Girl groups of the 1950s and ’60s weren’t prepackaged, or manufactured by producers. Rather, they formed out of high school or church choirs, whose members had often grown up singing together. Often the singers were sisters, or cousins, or best friends. They’d come up on the same block. They listened to the same records, teased their hair the same way, and gossiped about the same boys. They squabbled. Their sha-la-la ooh-wa-ooh harmonies had an earnestness that seemed uncontrived, and endearing. The Hot Toddies have a similar girlfriend-y quality. Skidmore and Bodeson met at UC Berkeley, and started the group as a duo. Both had taken piano lessons as kids, and taught themselves guitar and bass as adults. They played their first shows at house parties, using electric bass and guitar — so the music didn’t sound too singer-songwritery.
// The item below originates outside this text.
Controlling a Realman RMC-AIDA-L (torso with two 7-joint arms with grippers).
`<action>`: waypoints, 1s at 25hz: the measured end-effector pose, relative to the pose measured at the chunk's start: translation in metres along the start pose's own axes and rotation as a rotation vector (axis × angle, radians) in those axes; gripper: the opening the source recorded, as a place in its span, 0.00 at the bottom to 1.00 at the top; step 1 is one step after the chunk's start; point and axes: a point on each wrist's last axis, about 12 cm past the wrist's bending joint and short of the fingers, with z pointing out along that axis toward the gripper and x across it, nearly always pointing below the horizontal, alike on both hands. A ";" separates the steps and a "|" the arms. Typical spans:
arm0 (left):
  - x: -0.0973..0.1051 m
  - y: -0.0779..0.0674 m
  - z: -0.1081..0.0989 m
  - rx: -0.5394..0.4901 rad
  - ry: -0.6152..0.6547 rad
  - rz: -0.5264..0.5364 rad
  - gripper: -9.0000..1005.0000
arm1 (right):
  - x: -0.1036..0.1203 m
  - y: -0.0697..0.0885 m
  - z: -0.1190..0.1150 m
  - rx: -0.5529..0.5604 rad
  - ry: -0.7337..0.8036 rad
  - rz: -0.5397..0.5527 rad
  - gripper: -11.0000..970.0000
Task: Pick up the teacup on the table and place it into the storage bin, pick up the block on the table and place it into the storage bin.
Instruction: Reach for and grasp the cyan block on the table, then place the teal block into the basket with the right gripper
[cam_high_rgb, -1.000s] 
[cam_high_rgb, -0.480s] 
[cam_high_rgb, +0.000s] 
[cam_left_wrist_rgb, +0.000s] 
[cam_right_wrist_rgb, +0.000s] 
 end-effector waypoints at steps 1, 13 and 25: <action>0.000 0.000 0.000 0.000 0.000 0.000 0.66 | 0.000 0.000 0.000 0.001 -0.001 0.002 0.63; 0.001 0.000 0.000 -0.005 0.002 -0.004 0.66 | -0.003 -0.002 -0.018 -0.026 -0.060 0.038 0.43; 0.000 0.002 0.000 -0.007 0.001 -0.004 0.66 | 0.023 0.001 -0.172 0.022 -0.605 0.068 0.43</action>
After releasing one EP, they decided to recruit a keyboardist and drummer.

“The prerequisite was like, ‘Can you drink and party?'” Hurtado recalled. “Okay, now you should learn how to play an instrument, and we’ll fake it.”

Indeed, Hurtado says she barely knew how to hold a pair of drumsticks when she first met Skidmore and Bodeson. She learned the craft quickly, by spending one summer sequestered in a cabin with her drummer-boyfriend, and a set of traps. Keyboardist Jessica Wright was the final edition. She joined the Hot Toddies a day before the group’s first photo shoot. They signed to the South Bay label Asian Man Records, and released an inaugural full-length — called Smell the Mitten — in 2007. The name said it all: Bawdy, smart, Ronettes-style music from four women who grew up in the era of all-age punk clubs and Sassy Magazine. And their music commanded a smart listenership. Song titles on the first LP ranged from tongue-in-cheek (“Sugar Daddy,” “Wet Dream”) to cheekily cerebral (“HTML,” “Photosynthesis”), to intentionally highbrow (“Anaïs Nin Vs. the Pirates of Santa Cruz”). Hot Toddies ran the full gamut of girlhood and geekiness.
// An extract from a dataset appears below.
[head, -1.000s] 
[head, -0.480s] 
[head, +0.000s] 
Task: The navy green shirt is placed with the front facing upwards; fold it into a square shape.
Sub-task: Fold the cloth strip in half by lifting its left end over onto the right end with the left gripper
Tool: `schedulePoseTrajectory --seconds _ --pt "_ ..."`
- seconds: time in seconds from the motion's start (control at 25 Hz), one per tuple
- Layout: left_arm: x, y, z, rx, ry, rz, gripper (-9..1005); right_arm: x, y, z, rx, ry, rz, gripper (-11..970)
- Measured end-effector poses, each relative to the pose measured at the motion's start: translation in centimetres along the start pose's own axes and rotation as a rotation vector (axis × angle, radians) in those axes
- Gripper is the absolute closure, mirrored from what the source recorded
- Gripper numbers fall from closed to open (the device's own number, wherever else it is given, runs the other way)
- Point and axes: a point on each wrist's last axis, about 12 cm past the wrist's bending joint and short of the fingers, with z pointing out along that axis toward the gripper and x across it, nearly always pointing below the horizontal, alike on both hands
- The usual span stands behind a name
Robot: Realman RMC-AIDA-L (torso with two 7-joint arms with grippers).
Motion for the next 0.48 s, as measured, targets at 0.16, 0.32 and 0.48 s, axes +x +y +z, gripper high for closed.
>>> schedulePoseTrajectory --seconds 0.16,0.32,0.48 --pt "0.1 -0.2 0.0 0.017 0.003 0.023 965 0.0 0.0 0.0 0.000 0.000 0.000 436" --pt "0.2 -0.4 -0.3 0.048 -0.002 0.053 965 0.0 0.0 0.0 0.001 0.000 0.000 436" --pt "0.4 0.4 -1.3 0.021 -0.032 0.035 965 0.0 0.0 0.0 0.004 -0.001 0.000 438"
And it sold. Asian Records founder Mike Park said he pressed up three thousand CDs for the first album. It also did fairly well online, reeling in a couple hundred a month through iTunes, which, Park decided, is more than adequate for a DIY mostly known for ska and punk. The band’s closest peers might be the Japanese girl groups Softball and Akiakane, which spawned from more of a punk rock tradition. While Park professes to be an ardent Toddies fan, he’s not a huge promoter of the doo-wop sound per se. Nor will he treat this latest hit as some kind of social phenomenon. “There’s no political agenda in terms of like, the feminist movement, on our behalf,” he said.

The Toddies don’t have an agenda, either. And according to Skidmore, they didn’t grow up listening to Phil Spector records. Rather, they embraced the girl-group sound by accident. “I grew up listening to a lot of punk and ska music,” said Skidmore, who also sang in various choirs at Head-Royce School in Oakland. “But I don’t sing, like a dude, you know? I can’t yell. Somehow we just got started singing lots of harmonies.”
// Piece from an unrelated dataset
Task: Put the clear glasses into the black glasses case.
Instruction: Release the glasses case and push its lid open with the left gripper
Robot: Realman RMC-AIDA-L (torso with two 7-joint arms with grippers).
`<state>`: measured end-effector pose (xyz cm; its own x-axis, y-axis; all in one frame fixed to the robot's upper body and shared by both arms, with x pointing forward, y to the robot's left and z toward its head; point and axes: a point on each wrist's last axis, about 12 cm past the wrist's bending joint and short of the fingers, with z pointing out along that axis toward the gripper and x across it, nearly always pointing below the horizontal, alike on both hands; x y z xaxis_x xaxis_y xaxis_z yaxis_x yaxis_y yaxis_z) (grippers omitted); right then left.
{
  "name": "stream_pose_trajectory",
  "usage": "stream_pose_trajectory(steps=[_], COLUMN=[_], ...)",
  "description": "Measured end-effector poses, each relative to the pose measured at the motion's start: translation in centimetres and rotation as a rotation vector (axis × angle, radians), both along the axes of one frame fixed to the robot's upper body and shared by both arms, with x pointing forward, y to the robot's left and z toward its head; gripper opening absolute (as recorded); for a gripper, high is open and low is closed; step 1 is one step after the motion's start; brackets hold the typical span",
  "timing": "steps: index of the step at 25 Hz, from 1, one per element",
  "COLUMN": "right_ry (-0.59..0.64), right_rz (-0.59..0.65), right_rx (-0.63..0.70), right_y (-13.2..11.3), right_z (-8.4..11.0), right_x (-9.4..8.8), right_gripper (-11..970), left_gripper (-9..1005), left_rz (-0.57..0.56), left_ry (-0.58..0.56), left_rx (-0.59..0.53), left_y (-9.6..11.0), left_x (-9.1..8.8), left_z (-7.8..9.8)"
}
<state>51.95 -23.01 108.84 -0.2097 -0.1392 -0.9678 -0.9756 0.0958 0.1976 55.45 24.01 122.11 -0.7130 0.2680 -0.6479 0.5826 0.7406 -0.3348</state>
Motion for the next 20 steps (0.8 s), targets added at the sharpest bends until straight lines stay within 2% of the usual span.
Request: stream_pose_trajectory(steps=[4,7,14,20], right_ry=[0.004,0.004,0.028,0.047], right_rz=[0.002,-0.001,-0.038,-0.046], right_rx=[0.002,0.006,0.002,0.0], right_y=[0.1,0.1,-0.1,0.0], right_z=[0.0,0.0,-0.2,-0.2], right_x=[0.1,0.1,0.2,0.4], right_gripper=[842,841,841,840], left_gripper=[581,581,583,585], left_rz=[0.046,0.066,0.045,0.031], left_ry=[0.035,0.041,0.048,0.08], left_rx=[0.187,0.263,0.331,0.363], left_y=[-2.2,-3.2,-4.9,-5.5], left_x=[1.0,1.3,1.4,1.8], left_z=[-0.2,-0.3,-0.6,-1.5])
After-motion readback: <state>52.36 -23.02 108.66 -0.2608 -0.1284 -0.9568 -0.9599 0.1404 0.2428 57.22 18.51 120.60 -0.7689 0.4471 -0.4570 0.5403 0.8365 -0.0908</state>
Those shoo-wap shoo-wap harmonies are a big part of the Hot Toddies’ appeal. They don’t exactly create a wall of sound, but their music is always full and consonant. Not to mention most of it occurs in two parts — sometimes four. And a lot of snark lurks just beneath that slick surface. The Toddies’ new album, Get Your Heart On, includes an ode to ugly male bathing suits (“Max’s Mankini”), a ballad about an imaginary, wheat-intolerant sweetheart (“Celiac Love Song”), and a bilingual, French-English song about a lonely, outdated computer (“Ordinateur Ordinaire”). They even made a song about vampires (“Keep on Runnin'”) to coincide with Twilight.

Park ambitiously pressed up five hundred copies of Get Your Heart On, in addition to a thousand CDs. And by the looks of the Amoeba crowd, he’ll soon be ordering a second run. The band members are equally optimistic, and ready to flaunt their success — in the form of matching Hot Toddies tattoos. That’s perhaps their one concession to girl-power politics. Hurtado is the only member who currently has tattoos — her arms are decorated with purple zig-zags, a Victorian mermaid, and a big diamond. She says she would totally add band insignia before brandishing the name of her future husband. Skidmore agrees.